【インタビュー】B'z、『DINOSAUR』完成「君が今聴いているバンドとは違うと思うよ」
■今回はハモも少なくなったり
■楽しんで手法を変えたりしています
──そんな2人による『DINOSAUR』ですが、これをソーシャル時代の中高生に伝えるとしたら、どんな作品だと説明しますか?
松本:中高生? そうだね……「君が今聴いているバンドとは違うと思うよ」って。
稲葉:ははは(笑)。
松本:それを「いい」と決めるのも「悪い」ときめるのも、それはあなた次第だけど(笑)。
──どんなところが違うんでしょう。
松本:そうだね、音楽形態とか……きっと音圧とかも違うよね。
稲葉:音は太いなと思いますね、やっぱり。シンプルで太い音。
──今回はギターのサウンドメイクもいろんな機材を引っ張り出してきていますよね。
松本:すごいやりました。いつも曲ごとにギターは何本も試しますけど、今回はアンプもいっぱい並べてベストなマッチングを探してやりました。ここのところギターサウンドも安定してきていて、アンプもここのところ毎回同じだったから。
──いわば完成したんだと思います。
松本:それもつまんないなと思いまして。
──それはアーティストの悪い癖です。求めたくせに到達すると違うところに行こうとする。
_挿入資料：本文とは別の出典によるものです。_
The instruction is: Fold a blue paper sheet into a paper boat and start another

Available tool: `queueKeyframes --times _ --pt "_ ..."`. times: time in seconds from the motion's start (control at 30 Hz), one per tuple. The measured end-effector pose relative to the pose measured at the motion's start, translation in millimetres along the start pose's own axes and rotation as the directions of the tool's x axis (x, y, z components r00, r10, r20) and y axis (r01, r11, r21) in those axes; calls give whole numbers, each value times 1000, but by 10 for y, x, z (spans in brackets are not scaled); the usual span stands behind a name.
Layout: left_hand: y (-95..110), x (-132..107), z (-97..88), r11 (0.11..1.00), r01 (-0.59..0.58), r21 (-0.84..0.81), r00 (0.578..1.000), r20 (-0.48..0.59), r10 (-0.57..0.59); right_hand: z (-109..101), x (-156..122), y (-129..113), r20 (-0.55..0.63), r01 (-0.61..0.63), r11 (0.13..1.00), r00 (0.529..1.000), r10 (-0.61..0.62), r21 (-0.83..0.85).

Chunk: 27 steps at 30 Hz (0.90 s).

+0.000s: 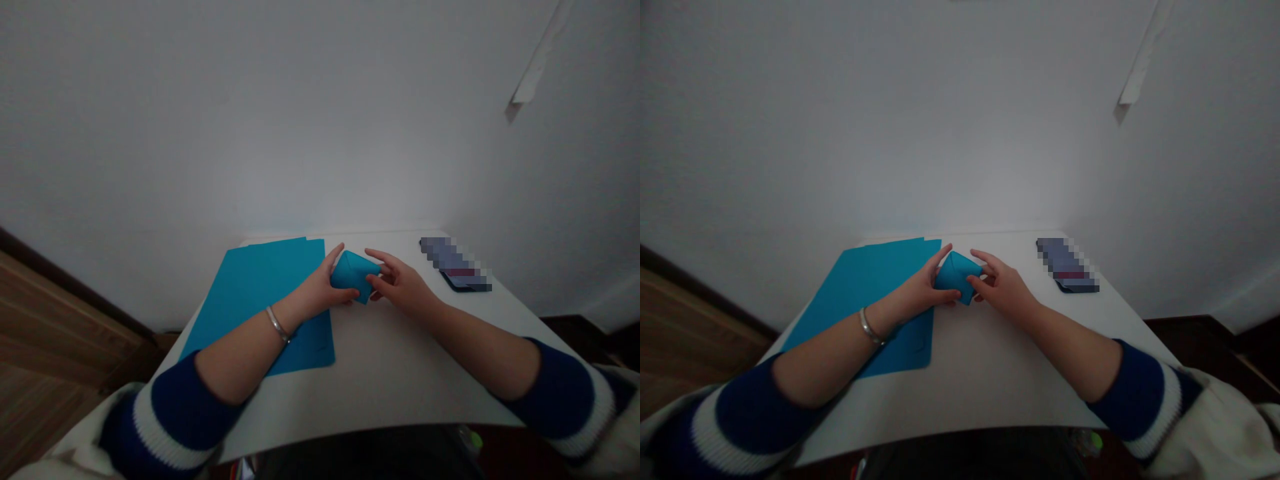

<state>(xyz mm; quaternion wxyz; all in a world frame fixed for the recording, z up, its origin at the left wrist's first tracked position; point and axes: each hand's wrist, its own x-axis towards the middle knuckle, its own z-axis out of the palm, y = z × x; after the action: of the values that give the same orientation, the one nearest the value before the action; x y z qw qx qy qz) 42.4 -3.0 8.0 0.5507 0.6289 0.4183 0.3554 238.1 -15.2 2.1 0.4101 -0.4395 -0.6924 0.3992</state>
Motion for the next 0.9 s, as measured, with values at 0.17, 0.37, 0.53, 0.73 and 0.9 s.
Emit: queueKeyframes --times 0.17,0.37,0.53,0.73,0.9 --pt "-9 -9 -9 995 -60 79 998 29 58 19 58 74 81 -107 992 992 101 74" --pt "-45 16 -42 964 -140 228 990 35 136 15 51 20 93 -190 951 981 172 245" --pt "-82 47 -67 920 -229 317 973 57 223 -2 80 49 106 -210 949 976 189 235" --pt "-7 17 6 973 -110 202 994 3 112 -27 73 45 58 -161 984 986 157 72" --pt "68 -3 -11 943 -143 299 988 -5 152 -40 35 1 87 -117 993 989 116 4"
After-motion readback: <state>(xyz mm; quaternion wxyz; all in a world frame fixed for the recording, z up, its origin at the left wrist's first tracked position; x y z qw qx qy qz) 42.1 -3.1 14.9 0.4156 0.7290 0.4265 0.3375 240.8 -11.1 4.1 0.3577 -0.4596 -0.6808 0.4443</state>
松本:そうですか(笑)。昔の作品……『ELEVEN』とかを聴いていると「すごく太くて良いサウンドだな」と思って、その頃を調べたらPEAVEY 5150を使っていたから、まずはそれを引っ張り出してね。あと稲葉くんからもらったアンプとか。フェンダーのShowmanなんて僕のテイストに全くないアンプだったしね。
稲葉:色んな形のアンプがスタジオに並んでいるとカッコいいんですよ。完全に素人目線ですけど(笑)。
──中学生のような発言だ。
稲葉:ギターもいっぱい並んでいてね、あれ、ファンの人が見たら鼻血出ますよ。
──それはその通り。
松本:なんかね、また変わりたいなと思っていたんだよね。ギターもね、ヴィンテージだけがすごくいいわけではなくてね、もちろんすごく良いんだけど、それも使いながら今のものも使いながらやっていきたいよね。
──その点、ボーカルはつらいですね。機材を変えればサウンドニュアンスも変わるギターのようにいかないわけで。
稲葉:歌は経年変化しかないですね(笑)。
──ヴィンテージ化……それは素晴らしいことかも。
稲葉:B'zの歴史の中で、レコーディングの手法としては、ハーモニーも全部自分の声で重ねていたからボーカルのダビングもすごく多かったんです。でも今回はハモも少なくなったり、そのかわりメインボーカルをダブルで録ったり、楽しんで手法を変えたりしています。
──30年間で発表された旧曲を今歌うことで、難しさを感じることはありますか?
稲葉:ツアーのたびに、今まで1回も演奏してこなかった曲を引っ張り出してきてやったりすることもあるので、アレンジは今のバンドで変えたりしますけど、当時の歌詞に気恥ずかしさを感じたりすることはありますよ。でも、それも楽しんでやっています。歌い方も違うので、その違いを楽しめたりもしますし。
──「キーが高くて昔の曲が歌えない」ってこと、稲葉さんにはなさそうですね。
稲葉:どうだろ、1曲ずつ歌ってみれば出てくるかもしれないですけどね……いまのところそんなにないかな。もちろんきついのはありますよ。
松本:新作でもそんなことは考えて創っていないしね。
──きちんとケアしてきている証でもありますね。
稲葉:ケアは必要です。昔は関係なく、朝起きてすぐ歌えちゃうみたいな瞬発力はありましたけど、今はわりとゆっくり温めてます。